The budgeting regime does not fetter the powers and discretion of the judge at detailed assessment even if the receiving party comes in within the budgeted figures, a regional costs judge has ruled.
However, in a significant decision, District Judge Lumb in Birmingham urged greater co-operation between parties so that a far more accurate budget is prepared in the first place.
The judge, who is also a specialist clinical negligence district judge, said that though there was no direct authority on the relationship between the two, there were numerous examples in the CPR and case law to support the contention that cost budgeting was not intended to replace detailed assessment.
For example, there were no wholesale changes made to CPR parts 44 and 47 when budgeting came in.
DJ Lumb said: “The amendment that was made was to CPR 44 was to include an additional factor (h) in the ‘pillars of wisdom’ under CPR 44.4 (3).
“The receiving party’s last agreed or approved budget is just another factor that the court will have regard to. No special weight is attached to that budget. The rules were not amended to say that ‘first consideration’ would be given to the budget or that it would be ‘of paramount importance’ which are familiar terms in family law when weighing up the interests of children.”
In Merrix v Heart of England NHS Foundation Trust, the successful clinical negligence claimant argued that if her costs were claimed at or less than the figure approved or agreed for that phase of the budget, then they should be assessed as claimed without further consideration – unless the defendant put forward a good reason to depart from the budget.

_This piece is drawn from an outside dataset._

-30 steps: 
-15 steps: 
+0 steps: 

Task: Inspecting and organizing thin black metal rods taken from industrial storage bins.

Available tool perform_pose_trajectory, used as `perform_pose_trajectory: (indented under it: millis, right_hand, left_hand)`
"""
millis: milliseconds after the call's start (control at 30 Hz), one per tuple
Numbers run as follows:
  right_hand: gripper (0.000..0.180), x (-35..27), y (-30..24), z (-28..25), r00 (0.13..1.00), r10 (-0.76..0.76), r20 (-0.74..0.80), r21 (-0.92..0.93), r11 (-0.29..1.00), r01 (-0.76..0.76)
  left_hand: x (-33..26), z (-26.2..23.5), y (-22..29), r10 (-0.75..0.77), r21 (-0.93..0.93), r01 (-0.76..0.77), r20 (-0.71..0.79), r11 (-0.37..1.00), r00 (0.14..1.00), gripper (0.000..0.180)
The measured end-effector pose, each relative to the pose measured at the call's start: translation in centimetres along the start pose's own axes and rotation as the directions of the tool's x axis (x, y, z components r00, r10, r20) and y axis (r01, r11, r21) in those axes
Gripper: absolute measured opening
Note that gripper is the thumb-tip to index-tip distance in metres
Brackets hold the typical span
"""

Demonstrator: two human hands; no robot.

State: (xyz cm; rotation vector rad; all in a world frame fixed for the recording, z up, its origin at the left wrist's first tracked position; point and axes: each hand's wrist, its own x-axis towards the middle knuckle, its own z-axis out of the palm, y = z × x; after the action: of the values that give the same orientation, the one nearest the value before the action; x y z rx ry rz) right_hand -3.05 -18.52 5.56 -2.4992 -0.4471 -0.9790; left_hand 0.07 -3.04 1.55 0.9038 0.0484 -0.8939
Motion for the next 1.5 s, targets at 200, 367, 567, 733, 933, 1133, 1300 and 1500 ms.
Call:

The defendant’s position was that the costs judge’s powers and discretion were not fettered by the budgeting figure, but that the budget was just one factor to be considered in determining reasonable and proportionate costs on assessment.
While DJ Lumb ruled that the assessing judge was not fettered by the budgeting regime – save that budgeted figures should not be exceeded unless good reason could be shown – he said the full answer was “more nuanced than the defendant’s position of ‘open season’ and complete discretion to attack a bill on detailed assessment and the claimant’s opportunistic attempt to impose a straight-jacket on the costs judge and claim a fixed figure”.
He explained: “There is some merit in elements of both parties’ arguments in the present case. At the same time, their entrenched positions illustrate why some observers consider that costs budgeting has failed to be as successful in practice as it ought to have been.
“The analysis in this judgment demonstrates that the preliminary issue question itself as posed was based upon a misunderstanding of the objectives and function of costs budgeting which is a different costs management tool from costs assessment.
“If the claimants arguments were correct and that for large sections of a parties costs the only opportunity to challenge those costs, absent ‘good reason’, would be at the CCMC, those hearings would be at risk of being far lengthier than they already are. That cannot be consistent with the overriding objective of dealing with cases expeditiously at proportionate cost.
“It is the duty of the parties to help the court to further the overriding objective by narrowing the issues between them. By adopting an ADR-like philosophy in negotiation and the preparation of budget discussion reports it should then be possible, in the majority of cases, to produce a proportionate budget that is so accurate when compared to the actual, yet still proportionate costs, incurred at the conclusion of the case that the difference between the parties should be so negligible that it would not be worth the time, trouble or risk to pursue a detailed assessment.
“To get to that ideal position requires a realistic engagement by the parties and by the case managing judge who has not only the experience of effective case management but also of the proportionate sums involved in the efficient conduct of the case. The benefits to all, if this panacea can be achieved, are obvious.”
A spokesman for Irwin Mitchell, which acted for the claimant, said permission to appeal was granted by the regional costs judge and the firm was considering its position.
He added: “There is a tension in the court rules between CPR 3.18 and rule 44 which needs clarifying by the courts. Last week it was reported that Master Rowley in the Senior Court Costs Office in a costs claim against Peterbrorough and Stamford NHS Trust had allowed various phases of a claimant’s anticipated costs budget as claimed without undertaking a detailed assessment of these costs.
“It appears that there is different judicial thinking at the moment on this issue.”
A spokesman for the NHS Litigation Authority said: “We are pleased with the court’s decision in this case. If CPR 3.18 were used by costs judges to ‘rubberstamp’ payment of costs budgets at detailed assessment hearings, this would result in a massive increase in the costs of litigation. The burden of this would ultimately be paid by the taxpayer in NHS cases.
“It would also be contrary to the primary intention of the Jackson reforms, which were implemented to control costs and promote access to justice.”